Delirium and falls are important clues that a person’s resilience is becoming compromised and that the person is at risk of further insults in a downward spiral or acceleration of things going wrong.1,2 Frailty is associated with poor health outcomes, from disability to institutionalization and death.3
This idea of frailty as vulnerability arising from dysregulation of multiple physiologic systems is reasonably non-controversial. Even so, there are competing views on how to systematically quantify those who are at an increased risk of adverse sequelae.
Quantifying frailty is particularly important if it can tell us if a patient is at high risk of further decline and death. As frailty advances, it is appropriate to shift the focus of care to palliation, with the goal of optimizing quality of life and easing symptoms.4 Identifying someone as frail can aid decision-making in the setting of critical illness, where the system commonly defaults to an “always do everything” mode without considering the ramifications of such an approach.

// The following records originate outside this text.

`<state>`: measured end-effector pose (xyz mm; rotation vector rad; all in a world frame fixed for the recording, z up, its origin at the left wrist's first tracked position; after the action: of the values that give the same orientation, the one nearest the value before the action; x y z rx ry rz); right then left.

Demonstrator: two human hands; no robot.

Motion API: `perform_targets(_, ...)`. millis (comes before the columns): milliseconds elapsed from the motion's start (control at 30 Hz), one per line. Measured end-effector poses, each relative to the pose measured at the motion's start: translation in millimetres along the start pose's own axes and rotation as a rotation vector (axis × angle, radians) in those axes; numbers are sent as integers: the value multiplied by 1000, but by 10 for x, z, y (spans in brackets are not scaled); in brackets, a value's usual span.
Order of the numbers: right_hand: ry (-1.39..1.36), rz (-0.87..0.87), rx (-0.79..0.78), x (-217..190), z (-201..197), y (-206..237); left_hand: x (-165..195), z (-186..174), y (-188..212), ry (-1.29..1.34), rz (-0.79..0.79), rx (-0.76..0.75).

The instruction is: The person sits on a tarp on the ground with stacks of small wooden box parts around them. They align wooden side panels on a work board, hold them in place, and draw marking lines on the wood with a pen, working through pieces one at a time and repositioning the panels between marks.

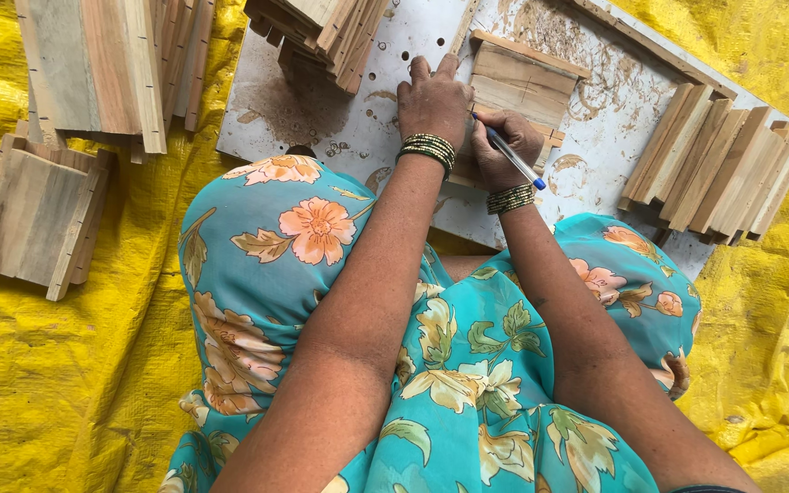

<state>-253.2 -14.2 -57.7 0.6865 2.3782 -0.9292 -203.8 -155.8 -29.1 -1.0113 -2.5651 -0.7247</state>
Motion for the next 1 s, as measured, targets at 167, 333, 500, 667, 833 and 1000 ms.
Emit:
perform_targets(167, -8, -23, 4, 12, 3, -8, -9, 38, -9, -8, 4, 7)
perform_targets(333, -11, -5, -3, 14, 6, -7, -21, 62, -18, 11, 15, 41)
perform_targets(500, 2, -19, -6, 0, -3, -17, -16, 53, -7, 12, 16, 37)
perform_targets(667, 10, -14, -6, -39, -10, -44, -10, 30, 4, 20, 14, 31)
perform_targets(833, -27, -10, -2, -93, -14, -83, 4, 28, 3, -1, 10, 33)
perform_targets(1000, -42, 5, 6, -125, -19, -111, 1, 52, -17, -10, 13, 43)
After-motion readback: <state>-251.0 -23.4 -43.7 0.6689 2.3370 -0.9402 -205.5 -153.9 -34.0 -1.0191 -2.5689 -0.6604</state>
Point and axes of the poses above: each hand's wrist, its own y-axis away from the middle knuckle, its own z-axis out of the palm, x = y × z, the point moved 1 cm from there along -y, towards the middle knuckle, and after that the axes turned 12 degrees about -z, right-handed, at the moved point
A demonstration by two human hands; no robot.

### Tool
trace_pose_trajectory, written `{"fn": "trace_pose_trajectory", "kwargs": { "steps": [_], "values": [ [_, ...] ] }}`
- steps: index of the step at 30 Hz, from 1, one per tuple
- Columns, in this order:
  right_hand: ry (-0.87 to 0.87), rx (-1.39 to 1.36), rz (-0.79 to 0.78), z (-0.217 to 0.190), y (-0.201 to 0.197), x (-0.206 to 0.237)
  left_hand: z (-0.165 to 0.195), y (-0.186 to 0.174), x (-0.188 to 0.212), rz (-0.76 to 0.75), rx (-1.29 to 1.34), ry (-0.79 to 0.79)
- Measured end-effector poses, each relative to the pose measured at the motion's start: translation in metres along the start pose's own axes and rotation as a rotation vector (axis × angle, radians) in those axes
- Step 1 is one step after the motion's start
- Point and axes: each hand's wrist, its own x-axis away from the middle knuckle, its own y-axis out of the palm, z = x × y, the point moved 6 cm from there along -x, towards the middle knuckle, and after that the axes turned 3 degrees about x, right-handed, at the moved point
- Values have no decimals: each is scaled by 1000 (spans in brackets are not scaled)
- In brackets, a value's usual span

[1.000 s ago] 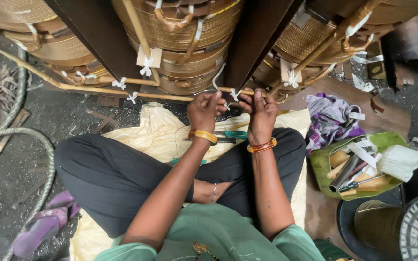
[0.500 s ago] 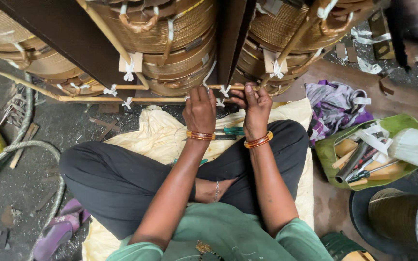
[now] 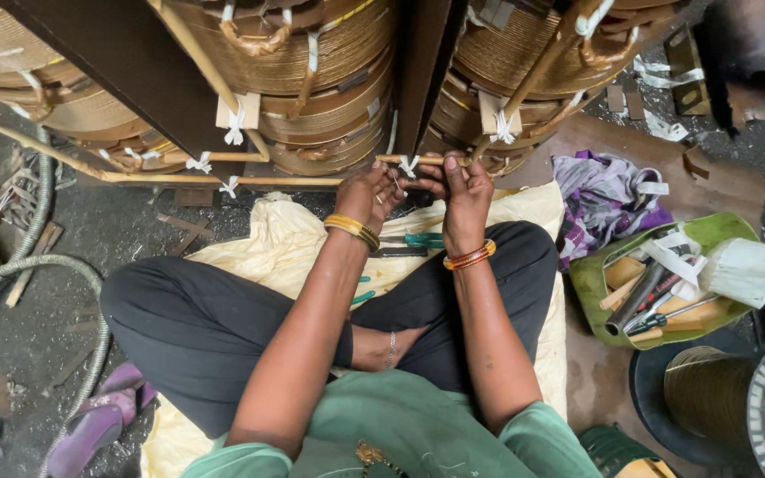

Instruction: The person sits cross-legged on the floor and repairs a copper-wound electrical component. They use a knife to scrape and trim the copper wire, then use pliers to bend and secure the wire ends. The person works on multiple stacked components in a workshop setting.

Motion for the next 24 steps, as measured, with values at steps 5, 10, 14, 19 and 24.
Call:
{"fn": "trace_pose_trajectory", "kwargs": {
  "steps": [5, 10, 14, 19, 24],
  "values": [
    [73, -71, -9, 12, 9, 22, 10, -8, 9, -10, -83, 95],
    [298, 22, -67, 61, 31, 49, 22, -13, 14, -56, -150, 97],
    [577, -681, -140, 91, 65, 42, 25, -15, 11, -15, -201, 79],
    [775, -1084, -142, 106, 91, 24, 24, -16, 4, 17, -173, 39],
    [699, -839, -44, 123, 73, 5, 18, -11, 1, 9, -86, 90]
  ]
}}
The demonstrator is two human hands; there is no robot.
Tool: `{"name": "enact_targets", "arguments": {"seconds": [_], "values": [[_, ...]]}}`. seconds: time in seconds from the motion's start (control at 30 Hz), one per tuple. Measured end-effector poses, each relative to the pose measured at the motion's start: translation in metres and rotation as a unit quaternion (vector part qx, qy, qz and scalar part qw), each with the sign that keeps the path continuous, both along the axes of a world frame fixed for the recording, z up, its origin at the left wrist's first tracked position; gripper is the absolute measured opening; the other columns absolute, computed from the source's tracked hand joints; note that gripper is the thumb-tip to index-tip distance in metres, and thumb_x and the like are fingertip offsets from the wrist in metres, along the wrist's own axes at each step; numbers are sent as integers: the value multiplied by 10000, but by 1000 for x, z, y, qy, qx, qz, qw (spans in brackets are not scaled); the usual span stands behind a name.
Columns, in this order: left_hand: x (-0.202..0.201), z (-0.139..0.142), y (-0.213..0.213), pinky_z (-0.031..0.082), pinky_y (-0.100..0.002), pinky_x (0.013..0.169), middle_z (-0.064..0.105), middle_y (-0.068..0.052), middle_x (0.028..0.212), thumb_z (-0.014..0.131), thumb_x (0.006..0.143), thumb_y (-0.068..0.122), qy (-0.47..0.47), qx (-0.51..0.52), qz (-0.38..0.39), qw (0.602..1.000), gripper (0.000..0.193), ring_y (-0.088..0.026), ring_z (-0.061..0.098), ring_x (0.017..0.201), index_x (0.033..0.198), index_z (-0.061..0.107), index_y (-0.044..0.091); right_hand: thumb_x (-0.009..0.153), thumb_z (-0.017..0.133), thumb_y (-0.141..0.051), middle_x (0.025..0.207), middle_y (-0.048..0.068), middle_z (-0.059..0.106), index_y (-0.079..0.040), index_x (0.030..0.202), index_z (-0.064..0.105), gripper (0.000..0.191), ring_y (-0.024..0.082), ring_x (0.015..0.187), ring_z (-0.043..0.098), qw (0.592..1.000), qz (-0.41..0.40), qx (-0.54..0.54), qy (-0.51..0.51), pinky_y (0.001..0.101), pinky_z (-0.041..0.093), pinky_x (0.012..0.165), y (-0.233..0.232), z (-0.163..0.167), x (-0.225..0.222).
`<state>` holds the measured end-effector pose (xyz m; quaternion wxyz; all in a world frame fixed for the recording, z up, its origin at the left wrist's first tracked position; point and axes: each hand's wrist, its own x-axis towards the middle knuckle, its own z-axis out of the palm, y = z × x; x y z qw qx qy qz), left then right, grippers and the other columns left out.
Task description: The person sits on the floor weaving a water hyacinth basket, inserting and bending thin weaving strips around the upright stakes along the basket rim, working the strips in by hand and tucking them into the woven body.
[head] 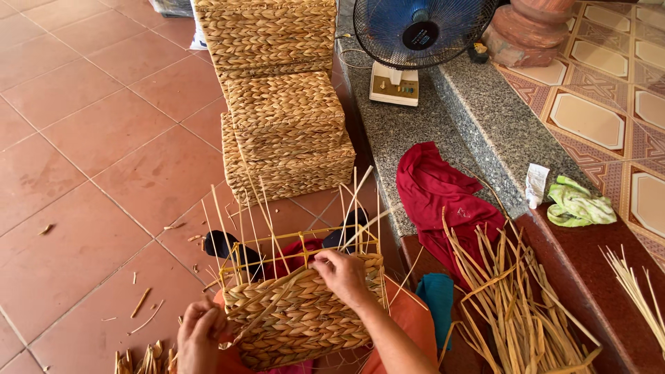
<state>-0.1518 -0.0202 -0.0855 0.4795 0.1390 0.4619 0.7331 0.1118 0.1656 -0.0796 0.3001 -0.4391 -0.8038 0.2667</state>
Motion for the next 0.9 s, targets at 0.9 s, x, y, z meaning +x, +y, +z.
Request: {"name": "enact_targets", "arguments": {"seconds": [0.9], "values": [[68, 101, -10, 600, -357, 809, 702, -112, 1030, 702, 723, -81, 727, 152, 0, 670, 295, -260, 708, 933, 998, 709, 26, 1028, 695, -80, 934, 80, 710, -51, 1067, 708, 51, 178, 807, 679, 983, 121, 136, -6, 306, 586, 663, -19, 8, -27]]}}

Furthermore, without a routine means of measuring frailty, it is often left to critical care units or rapid-response medical teams to initiate a discussion about whether an aggressive course of care is appropriate or desired.5,6
Frailty as a syndrome
Fried et al7 defined frailty as a syndrome arising from the “physiologic triad” of sarcopenia and immune and neuroendocrine dysregulation. Patients are considered frail if they have three or more of the following five criteria:
- Reduced activity
- Slowing of mobility
- Weight loss
- Diminished handgrip strength
- Exhaustion.
Someone who has only one or two of these items is said to be “pre-frail”; someone with none is said to be “robust.”
The frailty index
An alternative viewpoint is that frailty is a state arising from the accumulation of deficits, which can be counted in a frailty index.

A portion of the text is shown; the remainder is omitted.